08/03/2013 11:20:11 - Info nbjm (pid=6751) starting backup job (jobid=2387529) for client @@@@, policy @@@@, schedule Full
08/03/2013 11:20:11 - Info nbjm (pid=6751) requesting MEDIA_SERVER_WITH_ATTRIBUTES resources from RB for backup job (jobid=2387529, request id:{91ECC5E6-FC58-11E2-B113-871F552E92D9})
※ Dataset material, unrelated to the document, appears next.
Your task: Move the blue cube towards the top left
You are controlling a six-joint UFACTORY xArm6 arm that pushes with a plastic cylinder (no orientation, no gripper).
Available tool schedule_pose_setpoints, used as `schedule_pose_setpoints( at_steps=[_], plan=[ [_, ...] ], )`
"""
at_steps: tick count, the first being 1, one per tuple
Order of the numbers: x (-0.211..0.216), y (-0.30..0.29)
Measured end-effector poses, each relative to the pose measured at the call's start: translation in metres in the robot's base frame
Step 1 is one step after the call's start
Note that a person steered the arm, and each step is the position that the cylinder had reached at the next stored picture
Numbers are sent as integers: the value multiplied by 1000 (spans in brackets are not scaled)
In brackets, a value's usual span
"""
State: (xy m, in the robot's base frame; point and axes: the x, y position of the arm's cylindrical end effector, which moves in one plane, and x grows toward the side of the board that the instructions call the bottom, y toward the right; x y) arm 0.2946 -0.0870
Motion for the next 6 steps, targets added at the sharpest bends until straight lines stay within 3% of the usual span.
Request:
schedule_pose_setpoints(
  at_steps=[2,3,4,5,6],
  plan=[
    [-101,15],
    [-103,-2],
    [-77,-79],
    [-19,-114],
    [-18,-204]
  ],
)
08/03/2013 11:20:11 - requesting resource usnbub5500-omaha-local-disk-su
08/03/2013 11:20:11 - requesting resource usnbub5500.NBU_CLIENT.MAXJOBS.trackwt1ora-t
08/03/2013 11:20:11 - requesting resource usnbub5500.NBU_POLICY.MAXJOBS.DB-trackwt1-dblogs-no_altsite
08/03/2013 11:20:11 - Error nbjm (pid=6751) NBU status: 800, EMM status: CORBA communication failure
08/03/2013 11:30:11 - Info nbjm (pid=6751) starting backup job (jobid=2387529) for client trackwt1ora-t, policy DB-trackwt1-dblogs-no_altsite, schedule Full
resource request failed (800)
08-06-2013 02:42 PM
08-06-2013 02:42 PM
08-07-2013 03:40 AM
Hello mph999
no activityt has been happened prior to this issue (not at network side or at DD side) , suddenly lots of image cleanup jobs were in hang state.
we increased the sybase database memory, earlier it was 500 MB and we will increase to 1 Gb.
[80101937@usnbub5500 global]$ cat server.conf
-n NB_usnbub5500
-x tcpip(LocalOnly=YES;ServerPort=13785) -gp 4096 -gd DBA -gk DBA -gl DBA -ti 0 -c 25M -ch 1G -cl 25M -zl -os 1M -o /usr/openv/db//log/server.log
-ud
And we also create one touch file , please find below..
[80101937@usnbub5500 global]$ cat emm.conf
USE_HASH=1
But still no luck, still round about 500 image cleanup jobs is in hung state..
08-07-2013 03:54 AM
You were advised on more than one occation to log a Support call................
08-07-2013 06:44 AM
we logged a support call with symantec and its being 3 days but did not get solution yet :(
08-07-2013 06:46 AM
What is the case number
08-07-2013 06:54 AM
Its 04866945, please take a look and help.